**What you need to do:** Output, please, exactly those lines of the listing that come before the line with "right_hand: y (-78", along with that line itself.

**The records:**
■ ■ ■ ■ ■ ■ ■

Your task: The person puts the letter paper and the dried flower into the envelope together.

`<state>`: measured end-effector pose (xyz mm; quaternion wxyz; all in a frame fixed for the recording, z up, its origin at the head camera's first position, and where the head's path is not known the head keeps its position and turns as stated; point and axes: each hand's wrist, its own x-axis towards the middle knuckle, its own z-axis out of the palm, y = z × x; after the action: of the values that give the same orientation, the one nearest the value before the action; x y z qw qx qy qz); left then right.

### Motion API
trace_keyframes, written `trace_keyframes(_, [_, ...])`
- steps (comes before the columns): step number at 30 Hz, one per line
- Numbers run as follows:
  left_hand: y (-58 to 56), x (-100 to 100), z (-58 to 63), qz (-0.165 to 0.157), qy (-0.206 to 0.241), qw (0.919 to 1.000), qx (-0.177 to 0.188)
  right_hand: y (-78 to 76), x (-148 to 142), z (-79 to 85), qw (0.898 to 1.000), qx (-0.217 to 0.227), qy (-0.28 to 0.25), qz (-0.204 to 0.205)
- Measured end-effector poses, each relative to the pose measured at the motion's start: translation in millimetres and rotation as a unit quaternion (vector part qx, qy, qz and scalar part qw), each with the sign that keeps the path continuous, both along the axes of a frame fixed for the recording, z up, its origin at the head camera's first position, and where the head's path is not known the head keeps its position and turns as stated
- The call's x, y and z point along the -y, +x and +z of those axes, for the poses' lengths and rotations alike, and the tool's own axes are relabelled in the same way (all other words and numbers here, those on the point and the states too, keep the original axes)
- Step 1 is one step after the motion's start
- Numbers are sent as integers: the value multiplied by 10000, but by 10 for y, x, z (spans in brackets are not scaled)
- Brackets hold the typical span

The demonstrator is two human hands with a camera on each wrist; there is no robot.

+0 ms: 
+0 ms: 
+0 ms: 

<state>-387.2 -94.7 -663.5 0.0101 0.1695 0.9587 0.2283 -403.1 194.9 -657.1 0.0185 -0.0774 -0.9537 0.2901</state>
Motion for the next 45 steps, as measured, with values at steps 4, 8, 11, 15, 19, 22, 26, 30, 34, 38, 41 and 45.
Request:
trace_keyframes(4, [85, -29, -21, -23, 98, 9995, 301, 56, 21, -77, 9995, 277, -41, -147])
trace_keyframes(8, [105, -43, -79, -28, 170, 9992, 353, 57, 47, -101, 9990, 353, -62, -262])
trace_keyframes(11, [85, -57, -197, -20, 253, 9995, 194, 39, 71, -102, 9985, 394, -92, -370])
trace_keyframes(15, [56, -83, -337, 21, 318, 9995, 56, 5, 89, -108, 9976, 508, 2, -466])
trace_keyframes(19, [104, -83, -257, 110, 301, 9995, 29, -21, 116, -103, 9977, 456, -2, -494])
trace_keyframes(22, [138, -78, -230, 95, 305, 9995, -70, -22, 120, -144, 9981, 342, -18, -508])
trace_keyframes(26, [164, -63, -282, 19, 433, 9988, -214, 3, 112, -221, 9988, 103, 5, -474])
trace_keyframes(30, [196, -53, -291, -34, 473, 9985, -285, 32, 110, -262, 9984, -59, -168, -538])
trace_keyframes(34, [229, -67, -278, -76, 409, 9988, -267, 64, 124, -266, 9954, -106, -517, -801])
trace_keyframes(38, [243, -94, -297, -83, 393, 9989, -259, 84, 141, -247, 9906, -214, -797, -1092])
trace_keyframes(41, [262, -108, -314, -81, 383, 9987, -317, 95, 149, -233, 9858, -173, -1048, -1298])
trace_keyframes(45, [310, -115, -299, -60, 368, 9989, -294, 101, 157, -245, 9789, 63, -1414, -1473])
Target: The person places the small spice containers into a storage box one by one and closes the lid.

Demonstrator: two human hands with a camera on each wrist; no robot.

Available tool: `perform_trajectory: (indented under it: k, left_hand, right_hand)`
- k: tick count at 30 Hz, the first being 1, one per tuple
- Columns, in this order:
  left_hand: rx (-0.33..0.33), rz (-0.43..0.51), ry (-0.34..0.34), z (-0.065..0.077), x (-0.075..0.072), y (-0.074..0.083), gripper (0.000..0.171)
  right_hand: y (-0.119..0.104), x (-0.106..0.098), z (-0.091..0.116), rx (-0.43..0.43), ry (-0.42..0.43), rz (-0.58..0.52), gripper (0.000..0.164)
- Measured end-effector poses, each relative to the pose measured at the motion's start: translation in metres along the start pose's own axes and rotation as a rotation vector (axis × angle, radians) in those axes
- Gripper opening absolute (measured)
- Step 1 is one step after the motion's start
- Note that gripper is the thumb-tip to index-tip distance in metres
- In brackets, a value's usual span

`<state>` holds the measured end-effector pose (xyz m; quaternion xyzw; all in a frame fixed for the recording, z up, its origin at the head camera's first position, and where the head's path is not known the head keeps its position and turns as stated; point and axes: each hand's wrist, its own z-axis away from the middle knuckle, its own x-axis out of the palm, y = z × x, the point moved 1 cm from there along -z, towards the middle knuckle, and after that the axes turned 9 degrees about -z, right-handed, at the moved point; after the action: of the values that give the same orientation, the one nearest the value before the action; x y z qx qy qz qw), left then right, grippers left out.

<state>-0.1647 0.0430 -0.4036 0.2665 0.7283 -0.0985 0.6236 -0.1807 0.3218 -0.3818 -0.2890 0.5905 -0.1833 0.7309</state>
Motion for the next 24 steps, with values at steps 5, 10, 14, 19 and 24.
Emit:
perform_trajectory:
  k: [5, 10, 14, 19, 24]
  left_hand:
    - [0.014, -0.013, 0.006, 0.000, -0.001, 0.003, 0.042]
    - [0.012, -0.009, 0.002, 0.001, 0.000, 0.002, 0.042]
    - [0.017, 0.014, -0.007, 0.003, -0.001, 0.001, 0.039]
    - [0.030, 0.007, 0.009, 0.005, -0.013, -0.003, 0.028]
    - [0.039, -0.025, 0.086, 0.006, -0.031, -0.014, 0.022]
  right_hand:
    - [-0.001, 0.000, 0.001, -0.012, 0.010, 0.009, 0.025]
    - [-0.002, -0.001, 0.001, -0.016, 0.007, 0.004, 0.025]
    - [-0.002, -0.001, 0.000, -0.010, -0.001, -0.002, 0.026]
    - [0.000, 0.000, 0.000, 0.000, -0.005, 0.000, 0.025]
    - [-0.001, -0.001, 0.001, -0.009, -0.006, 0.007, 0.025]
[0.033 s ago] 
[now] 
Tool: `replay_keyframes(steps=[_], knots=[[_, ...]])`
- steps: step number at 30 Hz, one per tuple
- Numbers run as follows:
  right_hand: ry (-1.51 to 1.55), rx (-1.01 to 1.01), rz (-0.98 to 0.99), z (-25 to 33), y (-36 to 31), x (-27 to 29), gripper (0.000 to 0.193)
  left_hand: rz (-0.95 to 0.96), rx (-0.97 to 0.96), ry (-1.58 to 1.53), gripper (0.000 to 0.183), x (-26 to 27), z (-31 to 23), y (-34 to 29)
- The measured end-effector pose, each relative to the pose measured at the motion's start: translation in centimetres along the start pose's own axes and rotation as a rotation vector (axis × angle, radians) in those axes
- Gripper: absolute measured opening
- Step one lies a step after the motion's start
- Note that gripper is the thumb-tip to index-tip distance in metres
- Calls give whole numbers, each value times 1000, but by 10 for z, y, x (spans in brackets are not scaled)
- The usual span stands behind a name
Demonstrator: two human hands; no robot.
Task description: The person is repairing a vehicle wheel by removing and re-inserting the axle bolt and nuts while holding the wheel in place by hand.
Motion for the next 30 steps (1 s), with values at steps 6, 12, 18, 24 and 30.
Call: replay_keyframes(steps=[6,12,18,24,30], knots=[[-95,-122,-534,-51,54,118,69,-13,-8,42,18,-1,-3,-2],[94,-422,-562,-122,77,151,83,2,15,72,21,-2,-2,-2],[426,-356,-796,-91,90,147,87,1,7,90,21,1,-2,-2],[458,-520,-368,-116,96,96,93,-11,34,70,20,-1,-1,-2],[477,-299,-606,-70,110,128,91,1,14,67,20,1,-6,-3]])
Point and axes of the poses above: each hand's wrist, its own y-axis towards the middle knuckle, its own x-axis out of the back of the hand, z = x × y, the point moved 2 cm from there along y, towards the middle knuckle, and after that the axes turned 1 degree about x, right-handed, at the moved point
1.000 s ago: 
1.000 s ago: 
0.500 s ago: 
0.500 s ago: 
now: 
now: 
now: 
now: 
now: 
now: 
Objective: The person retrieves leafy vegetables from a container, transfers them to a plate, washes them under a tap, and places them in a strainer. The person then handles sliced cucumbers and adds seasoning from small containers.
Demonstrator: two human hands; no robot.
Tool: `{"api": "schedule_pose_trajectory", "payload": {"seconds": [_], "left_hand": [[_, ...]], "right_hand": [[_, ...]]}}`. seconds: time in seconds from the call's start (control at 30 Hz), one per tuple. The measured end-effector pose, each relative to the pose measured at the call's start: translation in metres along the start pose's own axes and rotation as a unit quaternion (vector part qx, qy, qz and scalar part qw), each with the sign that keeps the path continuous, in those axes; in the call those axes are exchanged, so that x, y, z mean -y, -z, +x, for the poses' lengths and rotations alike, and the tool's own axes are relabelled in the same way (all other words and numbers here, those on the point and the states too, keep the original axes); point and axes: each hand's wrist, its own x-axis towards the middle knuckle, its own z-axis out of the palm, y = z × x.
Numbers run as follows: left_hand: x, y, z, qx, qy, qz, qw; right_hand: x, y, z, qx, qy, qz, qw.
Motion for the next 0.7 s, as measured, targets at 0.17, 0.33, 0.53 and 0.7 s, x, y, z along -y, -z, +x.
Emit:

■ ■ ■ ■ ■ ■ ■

**Task result:**
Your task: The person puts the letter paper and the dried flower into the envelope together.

`<state>`: measured end-effector pose (xyz mm; quaternion wxyz; all in a frame fixed for the recording, z up, its origin at the head camera's first position, and where the head's path is not known the head keeps its position and turns as stated; point and axes: each hand's wrist, its own x-axis towards the middle knuckle, its own z-axis out of the palm, y = z × x; after the action: of the values that give the same orientation, the one nearest the value before the action; x y z qw qx qy qz); left then right.

### Motion API
trace_keyframes, written `trace_keyframes(_, [_, ...])`
- steps (comes before the columns): step number at 30 Hz, one per line
- Numbers run as follows:
  left_hand: y (-58 to 56), x (-100 to 100), z (-58 to 63), qz (-0.165 to 0.157), qy (-0.206 to 0.241), qw (0.919 to 1.000), qx (-0.177 to 0.188)
  right_hand: y (-78 to 76), x (-148 to 142), z (-79 to 85), qw (0.898 to 1.000), qx (-0.217 to 0.227), qy (-0.28 to 0.25), qz (-0.204 to 0.205)

A complete answer has now been given.